私個人としては、色んな人の生きざまのわかるような本を読むことが好きであるので、衝撃。

「えっ、いないの?」

 

ただ、よくよく会話の内容に耳を傾けてみると、普段から読書が好きで図書室に通う子も、伝記のような分野の本はあまり読んでいないということが分かった。

また本の探し方を観察してみると、自分の将来の夢に関わる人ばかり探そうとしていることが分かる。野球が好きな人ならイチロー。医療関係ならナイチンゲール

 

なるほど。

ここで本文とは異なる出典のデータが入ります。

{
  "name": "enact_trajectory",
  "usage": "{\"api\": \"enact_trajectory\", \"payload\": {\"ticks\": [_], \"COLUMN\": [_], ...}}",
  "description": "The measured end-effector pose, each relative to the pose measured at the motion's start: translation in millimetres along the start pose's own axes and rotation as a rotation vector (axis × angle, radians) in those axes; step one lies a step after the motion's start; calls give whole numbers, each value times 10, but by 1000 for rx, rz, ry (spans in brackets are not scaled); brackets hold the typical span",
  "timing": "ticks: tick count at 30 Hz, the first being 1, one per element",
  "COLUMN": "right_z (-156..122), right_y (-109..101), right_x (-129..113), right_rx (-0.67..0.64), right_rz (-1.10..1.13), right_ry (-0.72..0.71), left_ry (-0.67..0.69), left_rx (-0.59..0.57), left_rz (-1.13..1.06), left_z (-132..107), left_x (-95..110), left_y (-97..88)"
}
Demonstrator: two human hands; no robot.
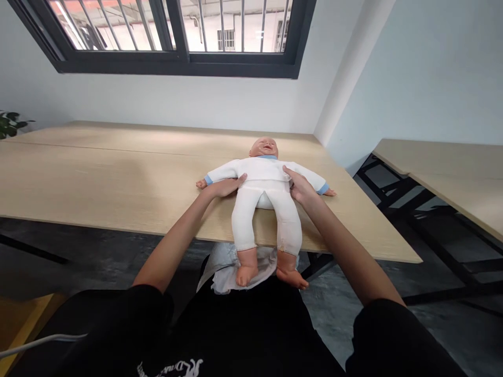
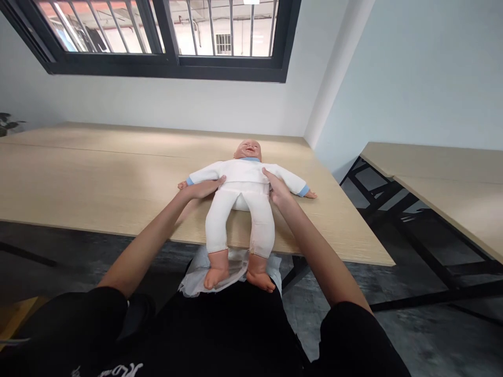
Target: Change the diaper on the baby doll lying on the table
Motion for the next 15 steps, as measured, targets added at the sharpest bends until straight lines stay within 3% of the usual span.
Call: {"api": "enact_trajectory", "payload": {"ticks": [2,6,9,12,13,15], "right_z": [-264,-892,-1393,-1919,-2068,-2266], "right_y": [-155,-456,-600,-767,-784,-773], "right_x": [13,-44,-127,-211,-179,64], "right_rx": [37,75,70,127,113,6], "right_rz": [26,-65,-260,-462,-577,-815], "right_ry": [31,-63,-182,-339,-367,-332], "left_ry": [42,-3,65,104,107,92], "left_rx": [-32,74,149,295,347,286], "left_rz": [21,20,-27,-45,-48,-68], "left_z": [-259,-874,-1342,-1807,-1951,-2139], "left_x": [67,110,321,539,591,637], "left_y": [57,92,142,103,83,195]}}
Point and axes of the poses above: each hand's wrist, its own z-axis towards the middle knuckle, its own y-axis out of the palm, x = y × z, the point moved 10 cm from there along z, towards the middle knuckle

「興味のある人がいない」のではなく、そもそも、それを判断できるほど「人を知らない」のだ。ということで今日は色んな人について伝記をひたすら読む時間に。こうして読んでみると、「この人ってこういうところがあるんだー」「読むまで全然知らなかった―」という感想、「生きた時代も活躍した分野も違うけど、願いは一緒なんだ」なんて感想が出てくる。

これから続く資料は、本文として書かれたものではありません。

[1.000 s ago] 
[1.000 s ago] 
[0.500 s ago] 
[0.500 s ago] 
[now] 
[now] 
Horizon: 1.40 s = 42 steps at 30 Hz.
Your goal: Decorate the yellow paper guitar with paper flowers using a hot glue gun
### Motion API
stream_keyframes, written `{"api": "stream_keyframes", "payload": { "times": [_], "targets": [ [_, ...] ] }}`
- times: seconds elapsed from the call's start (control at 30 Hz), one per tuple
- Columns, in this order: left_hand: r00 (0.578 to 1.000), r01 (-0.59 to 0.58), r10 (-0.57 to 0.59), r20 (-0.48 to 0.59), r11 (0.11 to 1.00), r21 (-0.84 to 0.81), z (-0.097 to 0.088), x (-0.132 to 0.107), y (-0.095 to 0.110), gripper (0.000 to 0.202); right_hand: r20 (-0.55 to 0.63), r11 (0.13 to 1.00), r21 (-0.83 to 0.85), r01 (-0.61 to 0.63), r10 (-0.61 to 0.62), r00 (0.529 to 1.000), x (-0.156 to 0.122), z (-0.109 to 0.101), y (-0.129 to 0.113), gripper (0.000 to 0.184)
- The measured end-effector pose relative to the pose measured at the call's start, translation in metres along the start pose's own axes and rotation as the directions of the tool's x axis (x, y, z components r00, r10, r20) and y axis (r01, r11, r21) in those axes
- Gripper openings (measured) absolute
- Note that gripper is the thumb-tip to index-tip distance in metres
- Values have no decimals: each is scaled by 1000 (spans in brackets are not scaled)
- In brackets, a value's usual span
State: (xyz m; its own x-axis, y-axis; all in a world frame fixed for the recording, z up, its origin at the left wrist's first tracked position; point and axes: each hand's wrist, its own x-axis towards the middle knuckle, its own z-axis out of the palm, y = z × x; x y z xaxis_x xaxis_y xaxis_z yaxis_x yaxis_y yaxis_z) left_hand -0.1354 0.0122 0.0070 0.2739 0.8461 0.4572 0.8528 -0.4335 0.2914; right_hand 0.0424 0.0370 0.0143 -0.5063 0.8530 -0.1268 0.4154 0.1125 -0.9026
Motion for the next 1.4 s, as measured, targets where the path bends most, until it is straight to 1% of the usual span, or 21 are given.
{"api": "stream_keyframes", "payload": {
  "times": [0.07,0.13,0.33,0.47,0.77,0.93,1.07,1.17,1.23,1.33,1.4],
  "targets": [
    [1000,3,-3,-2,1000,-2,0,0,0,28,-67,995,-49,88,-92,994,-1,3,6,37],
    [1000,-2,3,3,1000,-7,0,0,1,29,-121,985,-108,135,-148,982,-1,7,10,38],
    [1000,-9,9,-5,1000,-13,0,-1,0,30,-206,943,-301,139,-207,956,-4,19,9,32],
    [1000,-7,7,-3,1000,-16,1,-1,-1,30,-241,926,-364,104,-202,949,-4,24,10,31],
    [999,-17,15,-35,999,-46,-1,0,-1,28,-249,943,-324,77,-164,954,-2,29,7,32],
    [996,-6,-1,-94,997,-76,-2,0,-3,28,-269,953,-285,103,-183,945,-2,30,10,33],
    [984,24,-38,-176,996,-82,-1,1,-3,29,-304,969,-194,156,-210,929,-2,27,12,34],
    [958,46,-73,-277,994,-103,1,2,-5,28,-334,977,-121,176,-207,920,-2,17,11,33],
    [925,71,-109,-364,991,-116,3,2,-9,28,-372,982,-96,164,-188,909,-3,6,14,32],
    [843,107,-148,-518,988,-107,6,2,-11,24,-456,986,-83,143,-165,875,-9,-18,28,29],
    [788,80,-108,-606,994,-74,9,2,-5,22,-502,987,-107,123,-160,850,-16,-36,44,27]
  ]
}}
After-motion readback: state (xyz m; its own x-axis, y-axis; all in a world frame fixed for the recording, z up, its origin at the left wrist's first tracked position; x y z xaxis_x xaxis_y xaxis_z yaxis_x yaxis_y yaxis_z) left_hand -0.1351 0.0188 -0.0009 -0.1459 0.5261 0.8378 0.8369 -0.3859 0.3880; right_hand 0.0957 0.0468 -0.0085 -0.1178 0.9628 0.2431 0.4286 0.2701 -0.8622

読み取りの方はだいぶ早く終わっていたので、こうやって読んで知る時間を多くとることができた。この子たちには、こうした時間こそ必要な時間だったのだ。表面的な言葉だけで判断するのではなく、その言葉の背景には何が隠れているのか。その裏にこそ、本質的なことが隠れていることが多い。『学び合い』ベースで取り組んでいると、こうした状況にすぐに対応できる時間の使い方やものの考え方が身につく。

 

だが根が深いなぁと思うのが、どうしてこうした考え方になっているのかということ。どこか、世間的に良しとされているような答えを出すことを強いられているような気がする。もちろんそういう場面が多いからなのだろうけど、せめてこの単元では、本当に自分自信が心から興味をもてるような人を見つけ、その生きざまから何かを学び、豊かに人生を送っていってほしいな、と思う。